▶ [Dataset extract]
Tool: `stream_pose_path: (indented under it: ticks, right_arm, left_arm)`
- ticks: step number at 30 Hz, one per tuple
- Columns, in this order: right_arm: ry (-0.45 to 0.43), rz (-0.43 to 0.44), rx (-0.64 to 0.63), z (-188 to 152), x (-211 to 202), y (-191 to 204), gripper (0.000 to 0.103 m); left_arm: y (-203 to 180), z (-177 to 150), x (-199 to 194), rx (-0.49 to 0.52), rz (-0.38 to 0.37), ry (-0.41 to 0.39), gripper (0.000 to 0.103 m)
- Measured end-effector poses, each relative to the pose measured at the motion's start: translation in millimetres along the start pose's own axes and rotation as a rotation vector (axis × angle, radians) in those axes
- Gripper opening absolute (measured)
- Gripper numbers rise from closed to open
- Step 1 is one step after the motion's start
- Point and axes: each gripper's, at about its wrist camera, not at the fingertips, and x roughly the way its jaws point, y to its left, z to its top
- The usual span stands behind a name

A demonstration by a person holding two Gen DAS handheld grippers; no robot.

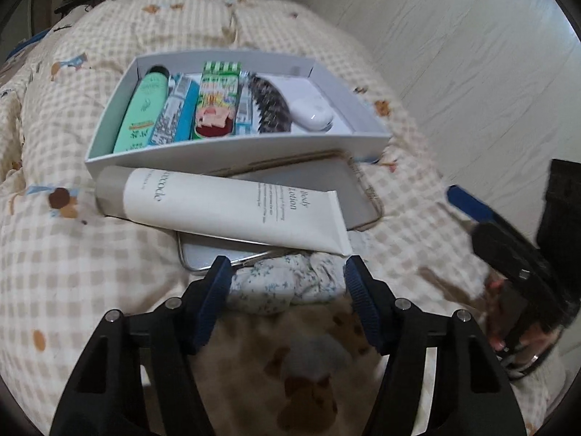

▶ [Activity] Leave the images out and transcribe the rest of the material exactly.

▶ [Reply]
Tool: `stream_pose_path: (indented under it: ticks, right_arm, left_arm)`
- ticks: step number at 30 Hz, one per tuple
- Columns, in this order: right_arm: ry (-0.45 to 0.43), rz (-0.43 to 0.44), rx (-0.64 to 0.63), z (-188 to 152), x (-211 to 202), y (-191 to 204), gripper (0.000 to 0.103 m); left_arm: y (-203 to 180), z (-177 to 150), x (-199 to 194), rx (-0.49 to 0.52), rz (-0.38 to 0.37), ry (-0.41 to 0.39), gripper (0.000 to 0.103 m)
- Measured end-effector poses, each relative to the pose measured at the motion's start: translation in millimetres along the start pose's own axes and rotation as a rotation vector (axis × angle, radians) in those axes
- Gripper opening absolute (measured)
- Gripper numbers rise from closed to open
- Step 1 is one step after the motion's start
- Point and axes: each gripper's, at about its wrist camera, not at the fingertips, and x roughly the way its jaws point, y to its left, z to its top
- The usual span stands behind a name

A demonstration by a person holding two Gen DAS handheld grippers; no robot.

This is the complete output for the exercise.